He watches Doffy go to resume the drunkenness elsewhere - probably the upper deck, judging by the faint laughing coming from the ceiling’s general direction, volume slipping a bit too much into out-of-control experience to be the work of sober vocal chords. A good thing then, maybe, being stuck here on his own regard, instead of sitting through all of that noise. He eyes the mountain of dishes towering on the counter and turns back to the mundane work.

 


 

Rosinante goes to sleep late, feeling the purple rims of exhaustion already forming under tired eyes. Fingers rub at one another, pruney and wrinkled from water and dish soap, cuts stinging in the rhythm of pulsing veins.

 

Dreams are about lighted cigarettes and smoke filling up his lungs, and when he wakes up, it's way too early. Mouth looks for the familiar texture of paper rolled between tongue and teeth; finds only longing and thinning self-control instead, bitter like the phantom licks of smoke he can still feel, can still taste. 

 

Rosinante is a man of conviction and undying resolve, though - a refrain he spins around in his mind until heavy legs hit the floor and drag him under the shower, rather than his usual smoking spot on deck.

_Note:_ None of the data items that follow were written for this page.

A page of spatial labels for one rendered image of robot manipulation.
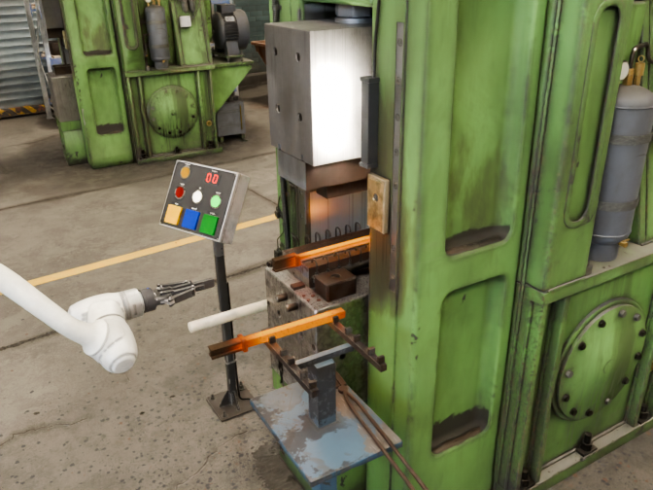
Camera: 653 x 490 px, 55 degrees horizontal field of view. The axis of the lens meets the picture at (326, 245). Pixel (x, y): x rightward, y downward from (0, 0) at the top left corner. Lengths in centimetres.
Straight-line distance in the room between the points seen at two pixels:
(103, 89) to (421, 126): 540
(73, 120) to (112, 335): 537
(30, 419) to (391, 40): 243
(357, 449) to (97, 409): 174
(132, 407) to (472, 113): 215
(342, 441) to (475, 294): 68
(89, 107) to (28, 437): 419
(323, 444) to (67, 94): 566
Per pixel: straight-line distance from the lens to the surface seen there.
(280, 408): 197
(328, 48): 190
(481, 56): 187
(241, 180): 248
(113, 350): 181
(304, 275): 217
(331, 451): 182
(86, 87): 676
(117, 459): 298
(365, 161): 187
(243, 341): 177
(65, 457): 307
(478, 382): 238
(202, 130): 702
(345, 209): 245
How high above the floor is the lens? 195
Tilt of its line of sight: 25 degrees down
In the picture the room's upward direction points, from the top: 1 degrees counter-clockwise
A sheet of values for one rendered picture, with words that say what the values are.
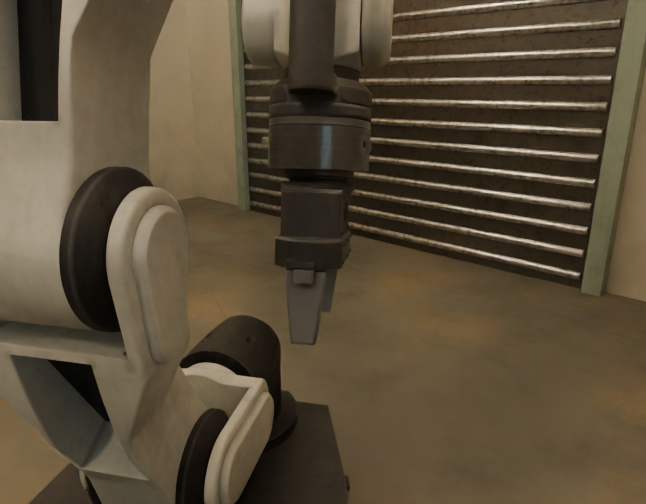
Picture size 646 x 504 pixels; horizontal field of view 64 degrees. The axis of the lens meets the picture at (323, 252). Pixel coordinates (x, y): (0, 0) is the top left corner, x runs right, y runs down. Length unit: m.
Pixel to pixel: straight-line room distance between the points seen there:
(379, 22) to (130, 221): 0.25
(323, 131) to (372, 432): 0.92
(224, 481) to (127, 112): 0.43
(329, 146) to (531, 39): 1.84
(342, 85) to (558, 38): 1.79
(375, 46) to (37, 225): 0.29
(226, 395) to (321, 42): 0.54
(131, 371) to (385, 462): 0.78
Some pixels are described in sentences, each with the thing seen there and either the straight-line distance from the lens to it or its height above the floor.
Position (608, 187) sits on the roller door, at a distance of 2.09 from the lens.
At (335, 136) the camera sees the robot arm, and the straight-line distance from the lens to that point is 0.42.
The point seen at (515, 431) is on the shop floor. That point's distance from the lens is 1.32.
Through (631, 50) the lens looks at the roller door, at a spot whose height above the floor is 0.86.
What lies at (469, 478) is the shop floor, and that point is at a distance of 1.16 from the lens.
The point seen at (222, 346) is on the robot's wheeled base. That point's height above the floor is 0.36.
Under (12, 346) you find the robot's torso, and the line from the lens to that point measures 0.54.
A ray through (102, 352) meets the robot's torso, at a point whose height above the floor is 0.53.
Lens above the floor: 0.75
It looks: 18 degrees down
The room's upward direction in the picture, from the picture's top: straight up
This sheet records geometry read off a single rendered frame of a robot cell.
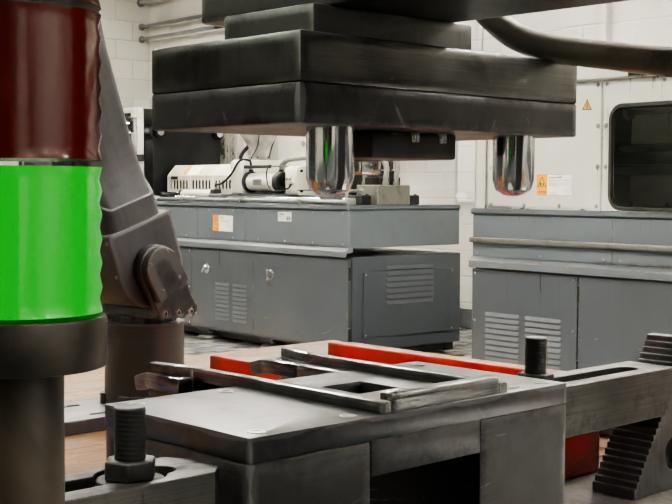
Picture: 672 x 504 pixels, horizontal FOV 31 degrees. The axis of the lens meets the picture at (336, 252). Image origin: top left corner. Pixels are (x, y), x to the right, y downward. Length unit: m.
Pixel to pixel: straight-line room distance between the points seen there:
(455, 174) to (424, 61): 9.03
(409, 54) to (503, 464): 0.19
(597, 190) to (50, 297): 5.91
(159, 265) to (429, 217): 6.99
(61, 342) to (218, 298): 8.30
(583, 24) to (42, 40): 8.48
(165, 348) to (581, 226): 5.30
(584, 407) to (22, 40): 0.47
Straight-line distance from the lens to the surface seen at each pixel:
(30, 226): 0.27
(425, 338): 7.93
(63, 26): 0.28
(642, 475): 0.75
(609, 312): 6.10
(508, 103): 0.57
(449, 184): 9.60
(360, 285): 7.52
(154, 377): 0.63
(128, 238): 0.92
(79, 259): 0.28
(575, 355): 6.26
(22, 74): 0.27
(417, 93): 0.52
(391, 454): 0.52
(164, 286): 0.93
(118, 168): 0.93
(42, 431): 0.29
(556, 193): 6.32
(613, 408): 0.71
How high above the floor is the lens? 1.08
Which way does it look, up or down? 3 degrees down
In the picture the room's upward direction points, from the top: straight up
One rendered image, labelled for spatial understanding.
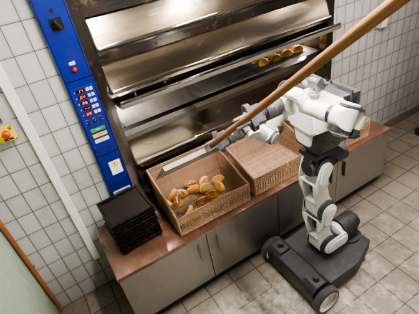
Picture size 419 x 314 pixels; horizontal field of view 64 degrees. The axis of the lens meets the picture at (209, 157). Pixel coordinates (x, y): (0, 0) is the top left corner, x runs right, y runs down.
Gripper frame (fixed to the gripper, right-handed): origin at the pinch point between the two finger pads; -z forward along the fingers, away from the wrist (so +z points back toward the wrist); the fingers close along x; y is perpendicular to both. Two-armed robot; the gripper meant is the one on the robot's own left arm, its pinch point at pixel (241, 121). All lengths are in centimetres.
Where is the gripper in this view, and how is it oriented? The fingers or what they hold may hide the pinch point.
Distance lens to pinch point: 142.3
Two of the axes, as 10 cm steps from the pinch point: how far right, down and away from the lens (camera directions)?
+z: 8.8, -4.3, 2.1
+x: 4.5, 8.9, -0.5
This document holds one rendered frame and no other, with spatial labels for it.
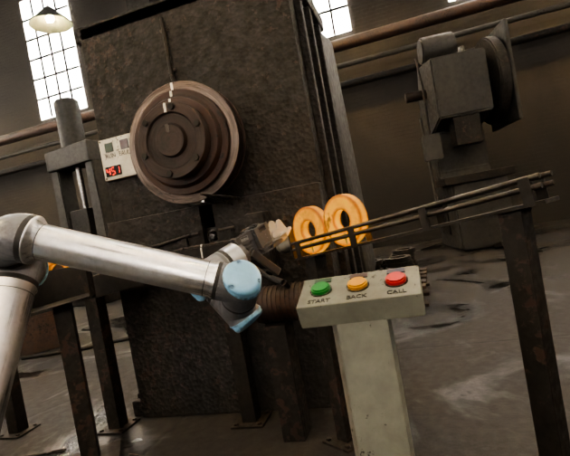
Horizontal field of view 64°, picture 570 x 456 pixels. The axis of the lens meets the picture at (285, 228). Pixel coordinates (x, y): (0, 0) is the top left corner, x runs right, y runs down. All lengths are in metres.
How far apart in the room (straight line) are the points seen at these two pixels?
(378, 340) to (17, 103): 10.65
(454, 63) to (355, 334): 5.12
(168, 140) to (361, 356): 1.13
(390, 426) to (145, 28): 1.81
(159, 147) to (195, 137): 0.14
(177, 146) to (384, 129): 6.26
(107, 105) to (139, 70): 0.22
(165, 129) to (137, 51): 0.52
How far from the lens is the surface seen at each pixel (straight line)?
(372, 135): 7.79
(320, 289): 0.92
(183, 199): 1.82
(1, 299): 1.25
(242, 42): 1.97
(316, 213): 1.43
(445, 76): 5.79
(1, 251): 1.19
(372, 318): 0.89
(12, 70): 11.43
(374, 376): 0.93
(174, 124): 1.75
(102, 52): 2.29
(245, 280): 1.04
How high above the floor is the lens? 0.76
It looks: 1 degrees down
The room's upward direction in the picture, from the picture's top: 10 degrees counter-clockwise
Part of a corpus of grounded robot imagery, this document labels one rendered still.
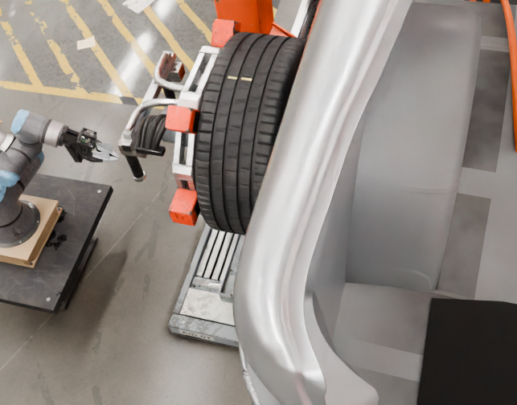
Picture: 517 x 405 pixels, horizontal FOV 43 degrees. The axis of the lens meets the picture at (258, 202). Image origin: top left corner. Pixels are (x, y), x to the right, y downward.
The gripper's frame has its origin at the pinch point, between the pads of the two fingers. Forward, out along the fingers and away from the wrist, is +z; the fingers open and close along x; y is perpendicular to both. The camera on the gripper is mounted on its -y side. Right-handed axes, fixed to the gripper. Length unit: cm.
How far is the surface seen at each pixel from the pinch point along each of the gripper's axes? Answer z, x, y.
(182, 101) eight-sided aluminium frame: 15, -8, 54
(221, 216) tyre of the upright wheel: 38, -30, 36
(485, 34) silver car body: 98, 37, 84
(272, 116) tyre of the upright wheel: 40, -13, 68
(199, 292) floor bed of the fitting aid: 50, -21, -44
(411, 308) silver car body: 88, -55, 65
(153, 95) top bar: 6.1, 5.9, 34.9
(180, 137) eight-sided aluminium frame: 18, -15, 47
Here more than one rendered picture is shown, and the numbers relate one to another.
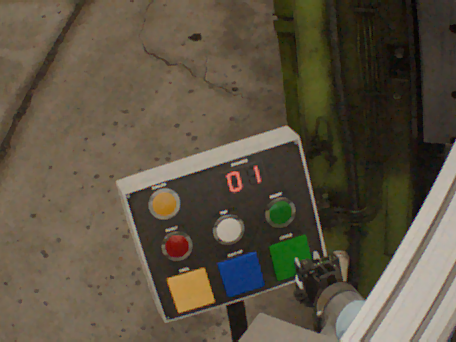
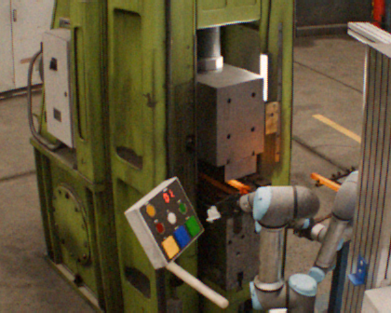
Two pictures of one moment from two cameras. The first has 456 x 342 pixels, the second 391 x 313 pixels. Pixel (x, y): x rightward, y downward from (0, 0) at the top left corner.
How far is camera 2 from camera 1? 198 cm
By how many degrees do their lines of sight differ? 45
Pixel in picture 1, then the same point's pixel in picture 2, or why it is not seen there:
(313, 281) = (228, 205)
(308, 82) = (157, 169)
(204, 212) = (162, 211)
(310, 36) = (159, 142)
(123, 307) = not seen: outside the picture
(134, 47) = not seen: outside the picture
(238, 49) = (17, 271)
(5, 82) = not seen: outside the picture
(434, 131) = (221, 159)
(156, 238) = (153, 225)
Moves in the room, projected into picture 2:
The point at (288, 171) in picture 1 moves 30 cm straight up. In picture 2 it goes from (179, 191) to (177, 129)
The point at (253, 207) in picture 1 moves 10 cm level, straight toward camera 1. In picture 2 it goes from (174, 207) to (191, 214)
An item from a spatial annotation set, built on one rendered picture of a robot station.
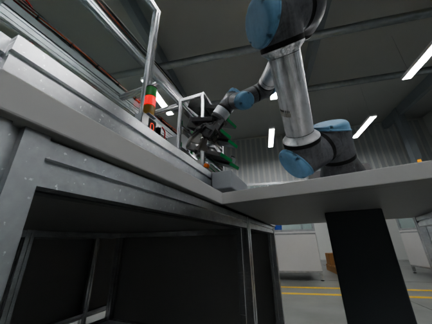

The one on the quarterdeck, with the view of a beautiful sunrise and wind blowing the trails of smoke out of his mouth. Rosinante would watch them drift away with the breeze, dissolving, peaceful and quiet. 

 

Water washes over him and he blinks the sleep away, alongside the droplets squeezing the stinging foam into his eyes. It's a good wake up call. Fresh, he thinks, scrubbing at the imprints of hearts on his arms- hah, half-heartedly. Permanent marker or not, they're slowly fading and it makes him a little sad. Rosinante likes them. 

 

He gets out of the cabin shuddering at the chill, tangles legs into worn-out pairs of jeans, buttons up the shirt. Picks up the notepad and crosses out another clean day.

 

 

Notes:

And here we have it folks, the end of the first chapter! *cheerful toot* I had so much fun writing this ngl

Two disclaimers ‘cause we give credit when credit is due:
1- The scene with Rosinante as Doffy's bogey was inspired by the awesome We Share Nightmares fic (when he has a similar role in chapter 7) by the one and only QueridaMyDear! Highly recommend to check it out, lots of cute stuff there :]
2- Writing style and bits of characters’ behavior were inspired by the World Walker by Sandtalon, also an amazing fic, love it to pieces. Different fandom but you may want to take a look, it's awesome.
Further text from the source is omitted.